Ask HN: Any experience running R within Postgres? - prmph
Would anyone like to share their experiences running R in Postgres? I&#x27;m evaluating accessing R packages from a remote Postgres db rather than using something like OpenCPU
======
apohn
Could you describe what you are trying to do in more detail?

It's been a few years, but I used Pl/R for this.

[http://www.joeconway.com/plr/doc/doc.html](http://www.joeconway.com/plr/doc/doc.html)
[http://www.joeconway.com/plr/](http://www.joeconway.com/plr/)

The use case was a fairly straightforward one. We needed to run a snippet of
R-code on some data in Postgres and wanted to limit the data transfer distance
between the database and the R session. We could also have just installed R on
the same server and had it call Postgres locally, but having being able to
call the R function via SQL was very convenient.

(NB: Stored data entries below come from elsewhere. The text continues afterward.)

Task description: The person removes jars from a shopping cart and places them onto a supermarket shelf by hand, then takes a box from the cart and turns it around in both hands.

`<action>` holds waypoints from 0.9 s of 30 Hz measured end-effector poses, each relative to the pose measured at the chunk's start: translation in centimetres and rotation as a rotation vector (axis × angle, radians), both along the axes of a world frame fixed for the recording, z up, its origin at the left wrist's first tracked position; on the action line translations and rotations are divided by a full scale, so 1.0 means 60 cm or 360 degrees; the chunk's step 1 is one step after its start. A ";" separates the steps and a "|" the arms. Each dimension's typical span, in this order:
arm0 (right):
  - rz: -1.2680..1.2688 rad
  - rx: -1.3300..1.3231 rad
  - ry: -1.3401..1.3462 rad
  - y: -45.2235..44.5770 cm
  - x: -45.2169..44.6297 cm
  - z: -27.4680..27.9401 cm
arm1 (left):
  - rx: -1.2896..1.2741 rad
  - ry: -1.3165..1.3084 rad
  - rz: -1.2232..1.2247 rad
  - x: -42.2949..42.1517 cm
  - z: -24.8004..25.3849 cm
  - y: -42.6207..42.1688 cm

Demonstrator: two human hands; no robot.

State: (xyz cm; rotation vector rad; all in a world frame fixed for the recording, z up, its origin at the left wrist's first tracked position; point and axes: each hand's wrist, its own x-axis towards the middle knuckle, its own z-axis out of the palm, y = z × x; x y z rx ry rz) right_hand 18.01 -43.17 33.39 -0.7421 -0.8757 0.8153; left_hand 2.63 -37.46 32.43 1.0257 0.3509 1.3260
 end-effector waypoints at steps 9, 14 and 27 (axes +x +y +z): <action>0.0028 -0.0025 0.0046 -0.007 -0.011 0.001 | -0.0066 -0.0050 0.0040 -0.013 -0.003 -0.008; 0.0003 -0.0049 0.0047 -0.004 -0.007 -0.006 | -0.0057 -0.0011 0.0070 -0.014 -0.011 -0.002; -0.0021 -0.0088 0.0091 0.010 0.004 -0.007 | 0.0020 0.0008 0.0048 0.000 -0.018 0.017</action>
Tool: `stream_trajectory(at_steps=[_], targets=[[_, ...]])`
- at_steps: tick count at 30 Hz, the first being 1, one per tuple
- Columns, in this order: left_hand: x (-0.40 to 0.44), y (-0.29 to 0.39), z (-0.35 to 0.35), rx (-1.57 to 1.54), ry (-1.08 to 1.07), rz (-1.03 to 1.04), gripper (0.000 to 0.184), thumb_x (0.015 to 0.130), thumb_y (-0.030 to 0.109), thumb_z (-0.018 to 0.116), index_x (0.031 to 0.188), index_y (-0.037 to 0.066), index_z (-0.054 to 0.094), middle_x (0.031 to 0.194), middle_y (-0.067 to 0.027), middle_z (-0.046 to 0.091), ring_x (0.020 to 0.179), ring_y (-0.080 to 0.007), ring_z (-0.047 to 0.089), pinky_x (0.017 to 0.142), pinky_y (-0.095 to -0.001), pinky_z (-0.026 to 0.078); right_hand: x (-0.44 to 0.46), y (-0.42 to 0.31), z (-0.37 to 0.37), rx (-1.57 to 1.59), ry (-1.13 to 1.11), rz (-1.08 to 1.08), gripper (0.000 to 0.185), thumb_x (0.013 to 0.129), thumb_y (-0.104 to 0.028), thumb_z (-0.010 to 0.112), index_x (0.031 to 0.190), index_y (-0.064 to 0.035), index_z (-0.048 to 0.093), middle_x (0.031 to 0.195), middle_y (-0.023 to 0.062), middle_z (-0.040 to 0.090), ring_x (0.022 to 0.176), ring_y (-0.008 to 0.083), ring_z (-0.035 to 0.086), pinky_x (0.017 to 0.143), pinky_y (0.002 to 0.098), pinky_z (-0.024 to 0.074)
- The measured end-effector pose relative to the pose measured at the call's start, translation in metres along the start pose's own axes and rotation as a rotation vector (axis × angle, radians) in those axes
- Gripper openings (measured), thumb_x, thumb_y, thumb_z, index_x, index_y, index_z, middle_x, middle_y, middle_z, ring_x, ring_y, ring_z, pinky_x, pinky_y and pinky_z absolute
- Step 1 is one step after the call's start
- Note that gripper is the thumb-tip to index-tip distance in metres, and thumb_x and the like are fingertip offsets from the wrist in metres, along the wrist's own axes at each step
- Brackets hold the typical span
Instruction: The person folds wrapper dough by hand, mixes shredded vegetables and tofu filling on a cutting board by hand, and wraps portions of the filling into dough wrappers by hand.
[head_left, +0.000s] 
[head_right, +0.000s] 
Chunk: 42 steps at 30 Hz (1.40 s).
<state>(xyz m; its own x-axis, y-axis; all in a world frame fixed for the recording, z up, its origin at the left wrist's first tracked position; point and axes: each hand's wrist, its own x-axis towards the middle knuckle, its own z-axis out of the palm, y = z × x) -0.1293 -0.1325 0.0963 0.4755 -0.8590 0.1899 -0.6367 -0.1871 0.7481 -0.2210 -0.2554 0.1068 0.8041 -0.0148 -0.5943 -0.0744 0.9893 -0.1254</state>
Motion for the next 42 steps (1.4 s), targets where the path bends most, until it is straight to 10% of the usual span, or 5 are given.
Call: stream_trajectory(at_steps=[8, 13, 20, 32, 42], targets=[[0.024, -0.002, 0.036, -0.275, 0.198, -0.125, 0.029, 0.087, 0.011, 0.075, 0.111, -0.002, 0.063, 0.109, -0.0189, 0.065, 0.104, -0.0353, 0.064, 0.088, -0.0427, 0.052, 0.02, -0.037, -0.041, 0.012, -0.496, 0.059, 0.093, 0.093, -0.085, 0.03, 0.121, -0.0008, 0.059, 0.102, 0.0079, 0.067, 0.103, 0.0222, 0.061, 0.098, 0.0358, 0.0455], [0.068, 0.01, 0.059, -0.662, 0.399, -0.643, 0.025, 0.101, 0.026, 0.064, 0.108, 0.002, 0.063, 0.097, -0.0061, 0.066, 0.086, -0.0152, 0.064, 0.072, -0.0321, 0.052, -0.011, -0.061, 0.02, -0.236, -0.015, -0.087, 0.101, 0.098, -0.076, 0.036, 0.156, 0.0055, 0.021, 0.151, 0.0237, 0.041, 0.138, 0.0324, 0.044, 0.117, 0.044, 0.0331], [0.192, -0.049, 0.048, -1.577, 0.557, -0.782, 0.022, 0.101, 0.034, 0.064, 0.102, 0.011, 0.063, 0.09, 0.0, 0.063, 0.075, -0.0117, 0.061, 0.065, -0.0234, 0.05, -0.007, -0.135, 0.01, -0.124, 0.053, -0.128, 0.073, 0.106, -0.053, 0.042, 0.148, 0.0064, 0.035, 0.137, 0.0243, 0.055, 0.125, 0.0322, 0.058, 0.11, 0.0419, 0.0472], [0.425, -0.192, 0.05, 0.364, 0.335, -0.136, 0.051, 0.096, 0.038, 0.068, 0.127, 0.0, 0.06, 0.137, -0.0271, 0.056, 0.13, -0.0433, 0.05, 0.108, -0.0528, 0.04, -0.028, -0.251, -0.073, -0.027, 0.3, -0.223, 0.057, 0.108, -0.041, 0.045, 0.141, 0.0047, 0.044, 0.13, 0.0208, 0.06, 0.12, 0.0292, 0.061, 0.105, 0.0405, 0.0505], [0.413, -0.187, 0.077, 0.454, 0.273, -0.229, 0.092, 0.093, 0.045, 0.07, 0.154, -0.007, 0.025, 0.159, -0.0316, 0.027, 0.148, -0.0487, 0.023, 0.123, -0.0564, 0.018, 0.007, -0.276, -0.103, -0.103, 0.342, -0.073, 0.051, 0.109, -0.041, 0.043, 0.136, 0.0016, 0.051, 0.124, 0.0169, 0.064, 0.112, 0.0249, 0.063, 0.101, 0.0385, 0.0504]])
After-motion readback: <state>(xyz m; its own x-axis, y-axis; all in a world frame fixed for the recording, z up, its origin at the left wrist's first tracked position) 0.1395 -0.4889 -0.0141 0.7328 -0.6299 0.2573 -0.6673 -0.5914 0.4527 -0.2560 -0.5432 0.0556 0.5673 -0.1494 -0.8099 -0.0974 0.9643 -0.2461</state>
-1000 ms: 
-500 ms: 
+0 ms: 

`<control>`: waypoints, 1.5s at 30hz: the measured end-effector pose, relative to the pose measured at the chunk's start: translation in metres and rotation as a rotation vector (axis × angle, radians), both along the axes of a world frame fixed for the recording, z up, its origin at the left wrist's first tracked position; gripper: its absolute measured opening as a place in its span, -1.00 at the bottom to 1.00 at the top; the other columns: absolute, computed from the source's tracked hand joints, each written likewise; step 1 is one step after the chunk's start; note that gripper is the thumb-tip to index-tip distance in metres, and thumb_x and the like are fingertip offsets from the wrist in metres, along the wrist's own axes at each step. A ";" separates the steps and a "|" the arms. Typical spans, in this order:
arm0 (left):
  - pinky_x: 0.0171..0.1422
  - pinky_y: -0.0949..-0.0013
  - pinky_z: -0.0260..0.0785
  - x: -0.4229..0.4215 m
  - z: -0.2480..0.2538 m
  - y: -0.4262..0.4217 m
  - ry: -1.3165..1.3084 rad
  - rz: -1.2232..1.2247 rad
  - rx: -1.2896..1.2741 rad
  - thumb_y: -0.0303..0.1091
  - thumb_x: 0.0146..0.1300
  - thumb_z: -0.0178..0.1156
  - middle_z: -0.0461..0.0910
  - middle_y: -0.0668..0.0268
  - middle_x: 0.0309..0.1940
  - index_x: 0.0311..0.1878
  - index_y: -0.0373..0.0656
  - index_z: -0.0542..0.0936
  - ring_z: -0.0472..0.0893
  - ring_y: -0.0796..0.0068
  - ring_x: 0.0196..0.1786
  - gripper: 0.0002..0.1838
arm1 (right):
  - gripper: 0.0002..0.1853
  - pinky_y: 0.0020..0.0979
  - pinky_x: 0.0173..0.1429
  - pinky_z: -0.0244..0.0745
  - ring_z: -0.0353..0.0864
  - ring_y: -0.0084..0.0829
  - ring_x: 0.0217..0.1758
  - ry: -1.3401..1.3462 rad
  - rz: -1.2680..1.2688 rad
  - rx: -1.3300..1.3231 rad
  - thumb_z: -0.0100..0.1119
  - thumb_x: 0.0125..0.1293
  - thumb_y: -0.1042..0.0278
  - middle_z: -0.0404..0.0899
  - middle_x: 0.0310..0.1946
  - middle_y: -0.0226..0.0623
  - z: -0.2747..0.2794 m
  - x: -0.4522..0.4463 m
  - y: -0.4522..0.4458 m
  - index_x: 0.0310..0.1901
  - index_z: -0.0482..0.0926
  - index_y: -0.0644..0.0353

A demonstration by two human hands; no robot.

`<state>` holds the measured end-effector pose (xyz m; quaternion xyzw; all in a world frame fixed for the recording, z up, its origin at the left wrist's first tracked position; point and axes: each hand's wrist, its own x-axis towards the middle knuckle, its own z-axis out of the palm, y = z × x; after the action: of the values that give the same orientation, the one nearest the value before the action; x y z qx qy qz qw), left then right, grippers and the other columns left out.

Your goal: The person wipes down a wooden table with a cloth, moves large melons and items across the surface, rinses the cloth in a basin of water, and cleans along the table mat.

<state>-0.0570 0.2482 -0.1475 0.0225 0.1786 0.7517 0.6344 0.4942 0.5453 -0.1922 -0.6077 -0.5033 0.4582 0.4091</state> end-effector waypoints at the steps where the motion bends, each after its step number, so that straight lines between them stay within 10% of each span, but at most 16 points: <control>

Debugging and package management was a pain, but once it was running things
were fairly smooth after that. At some companies the IT function will
rightfully scream in horror at Pl/R.

I'm don't knows how Pl/R moves the data between Postgres and R. I've seen a
lot of cases with other software where the data is written to disk and then
read into R. This is then done in reverse for the return trip. For larger
datasets or for small datasets that arrive at high frequency (e.g. streaming
or mini-batch applications) this may be problematic and it may make sense to
use R's JRI ([https://www.rforge.net/JRI/](https://www.rforge.net/JRI/))
instead.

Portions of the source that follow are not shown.